▸ Work instructions
Begin with the first line of the entries below and reproduce each line exactly, ending with the line that holds "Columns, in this".

▸ Data in this exercise
+--

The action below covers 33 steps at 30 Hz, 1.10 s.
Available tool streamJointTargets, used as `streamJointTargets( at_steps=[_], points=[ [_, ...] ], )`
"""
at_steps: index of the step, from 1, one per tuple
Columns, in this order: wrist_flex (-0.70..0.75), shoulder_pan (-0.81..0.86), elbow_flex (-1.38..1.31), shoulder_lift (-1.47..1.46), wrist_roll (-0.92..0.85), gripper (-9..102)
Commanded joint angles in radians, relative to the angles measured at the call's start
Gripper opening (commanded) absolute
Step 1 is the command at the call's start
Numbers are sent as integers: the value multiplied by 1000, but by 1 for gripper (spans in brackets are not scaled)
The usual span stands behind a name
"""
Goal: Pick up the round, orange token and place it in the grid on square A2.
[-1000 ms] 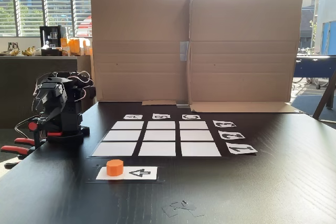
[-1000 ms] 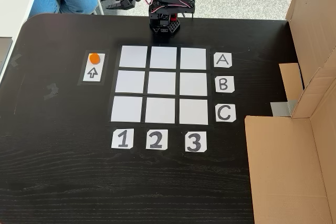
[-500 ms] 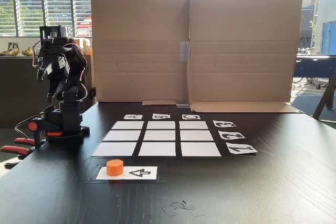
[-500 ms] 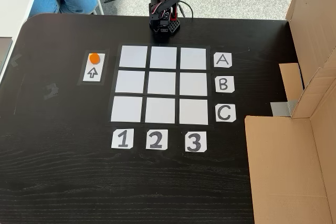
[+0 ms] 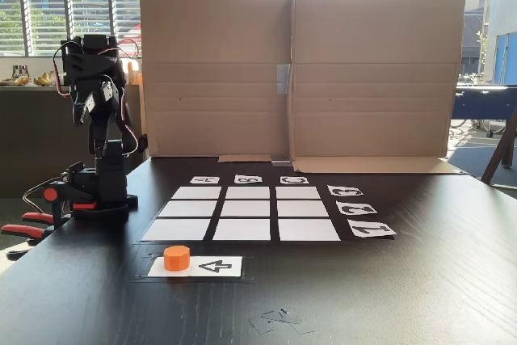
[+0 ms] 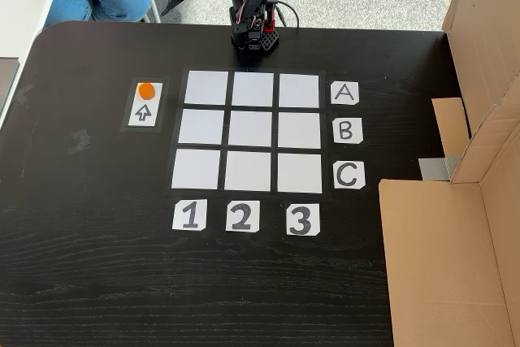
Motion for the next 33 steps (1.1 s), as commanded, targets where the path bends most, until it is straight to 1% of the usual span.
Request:
streamJointTargets(
  at_steps=[1, 9, 17, 27, 33],
  points=[
    [21, -38, -86, -86, 26, 44],
    [35, -101, -195, -301, 101, 47],
    [40, -146, -362, -551, 140, 47],
    [41, -253, -394, -721, 195, 51],
    [41, -288, -456, -813, 221, 51]
  ],
)
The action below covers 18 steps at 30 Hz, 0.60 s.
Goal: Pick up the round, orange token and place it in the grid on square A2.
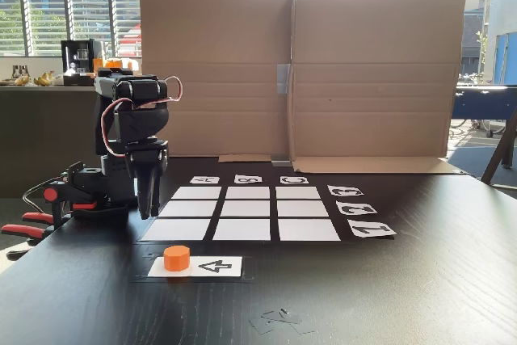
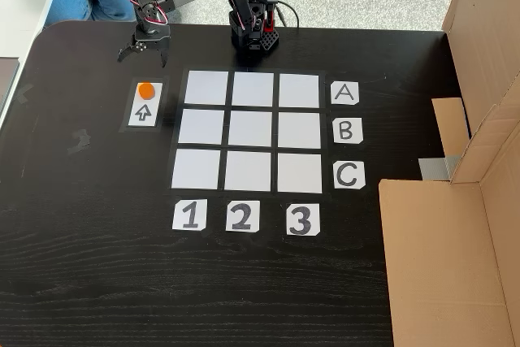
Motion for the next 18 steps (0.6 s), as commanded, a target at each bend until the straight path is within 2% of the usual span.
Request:
streamJointTargets(
  at_steps=[1, 18],
  points=[
    [5, -17, -71, -32, 11, 51],
    [-2, -72, -239, -282, 43, 51]
  ],
)
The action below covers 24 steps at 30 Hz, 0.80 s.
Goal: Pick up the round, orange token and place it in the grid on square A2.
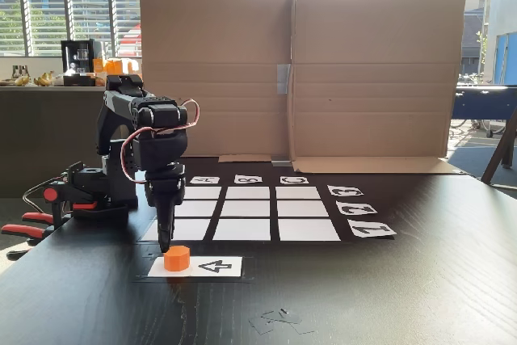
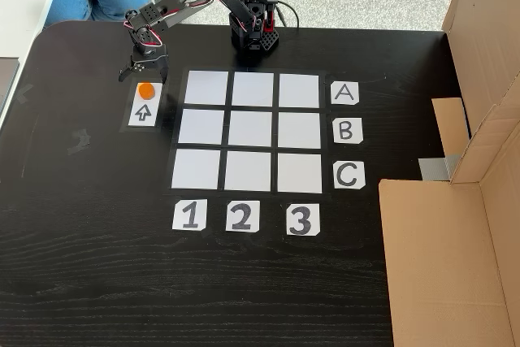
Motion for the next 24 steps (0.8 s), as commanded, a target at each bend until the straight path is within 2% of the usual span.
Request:
streamJointTargets(
  at_steps=[1, 13, 21, 24],
  points=[
    [-2, -18, -54, -12, 9, 51],
    [-3, -49, -129, -115, 32, 50],
    [-20, -29, -153, -144, 49, 22],
    [-34, -20, -153, -149, 49, 15]
  ],
)
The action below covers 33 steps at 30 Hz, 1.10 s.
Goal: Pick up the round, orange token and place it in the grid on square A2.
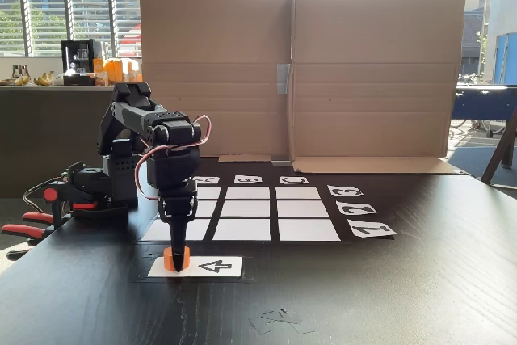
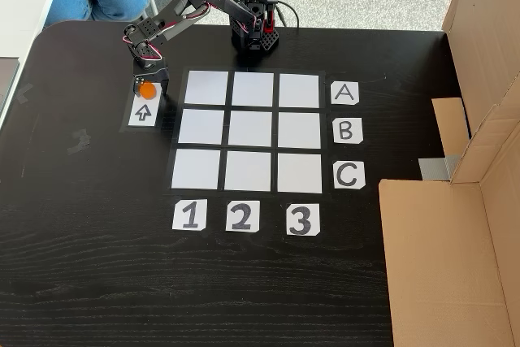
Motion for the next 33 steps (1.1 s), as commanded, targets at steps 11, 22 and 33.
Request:
streamJointTargets(
  at_steps=[11, 22, 33],
  points=[
    [-32, 92, -23, 20, -14, -1],
    [-48, 144, 21, 229, -206, -1],
    [-41, 112, 181, 558, -472, -1]
  ],
)
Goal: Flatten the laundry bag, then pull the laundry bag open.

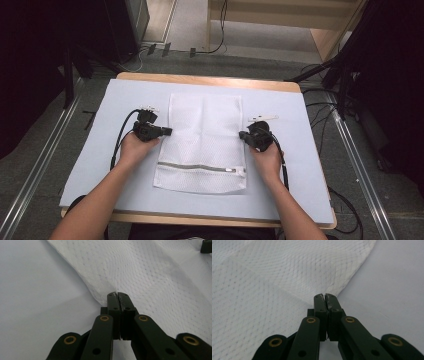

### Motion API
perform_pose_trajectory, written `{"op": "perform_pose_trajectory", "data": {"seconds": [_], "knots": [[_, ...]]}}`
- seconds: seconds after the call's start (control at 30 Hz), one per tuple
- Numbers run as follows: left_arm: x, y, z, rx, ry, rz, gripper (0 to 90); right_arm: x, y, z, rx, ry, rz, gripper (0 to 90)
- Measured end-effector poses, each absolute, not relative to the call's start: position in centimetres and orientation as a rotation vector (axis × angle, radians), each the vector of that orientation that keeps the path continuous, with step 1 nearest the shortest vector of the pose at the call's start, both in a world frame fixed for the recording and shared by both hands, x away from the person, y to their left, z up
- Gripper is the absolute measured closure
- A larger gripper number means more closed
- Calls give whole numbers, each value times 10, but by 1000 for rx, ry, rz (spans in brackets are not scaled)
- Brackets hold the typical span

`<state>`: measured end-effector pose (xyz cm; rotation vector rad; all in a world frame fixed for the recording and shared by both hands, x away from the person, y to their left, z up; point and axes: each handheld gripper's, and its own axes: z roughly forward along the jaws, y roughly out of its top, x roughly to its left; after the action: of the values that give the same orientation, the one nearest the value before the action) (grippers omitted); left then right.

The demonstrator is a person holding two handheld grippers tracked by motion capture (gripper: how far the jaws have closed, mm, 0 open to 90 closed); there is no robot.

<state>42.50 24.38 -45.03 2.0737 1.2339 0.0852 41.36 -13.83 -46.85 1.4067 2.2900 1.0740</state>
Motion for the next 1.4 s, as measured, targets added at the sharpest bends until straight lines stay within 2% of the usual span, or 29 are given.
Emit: {"op": "perform_pose_trajectory", "data": {"seconds": [0.17,0.37,0.47,0.5,0.6,0.7,1.03,1.4], "knots": [[428,249,-451,2056,1259,127,900,418,-137,-470,1416,2302,1087,900],[435,255,-452,2023,1284,115,889,418,-131,-473,1401,2321,1083,893],[434,255,-452,2036,1281,99,775,417,-131,-473,1408,2315,1079,863],[434,255,-451,2040,1274,105,740,417,-132,-472,1401,2313,1087,822],[431,255,-446,2030,1256,100,667,415,-134,-468,1406,2304,1125,760],[429,253,-444,2040,1256,68,617,412,-136,-464,1397,2307,1145,749],[416,243,-426,2073,1195,73,541,392,-137,-450,1350,2332,1223,761],[389,215,-415,2083,1093,-103,528,352,-138,-448,1293,2438,1227,836]]}}
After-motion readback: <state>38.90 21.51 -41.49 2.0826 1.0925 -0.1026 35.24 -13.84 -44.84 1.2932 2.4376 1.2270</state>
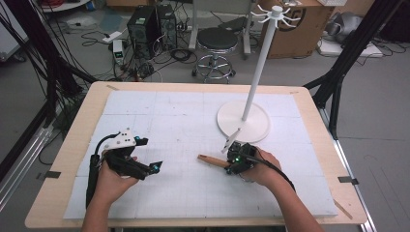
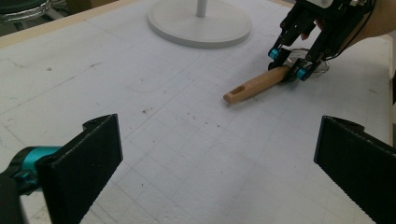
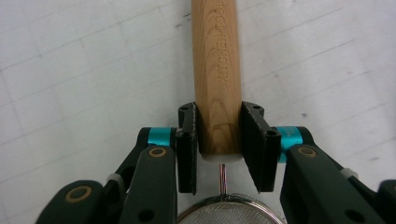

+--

▸ Answer section
The action below covers 33 steps at 30 Hz, 1.10 s.
Available tool streamJointTargets, used as `streamJointTargets( at_steps=[_], points=[ [_, ...] ], )`
"""
at_steps: index of the step, from 1, one per tuple
Columns, in this order: wrist_flex (-0.70..0.75), shoulder_pan (-0.81..0.86), elbow_flex (-1.38..1.31), shoulder_lift (-1.47..1.46), wrist_roll (-0.92..0.85), gripper (-9..102)

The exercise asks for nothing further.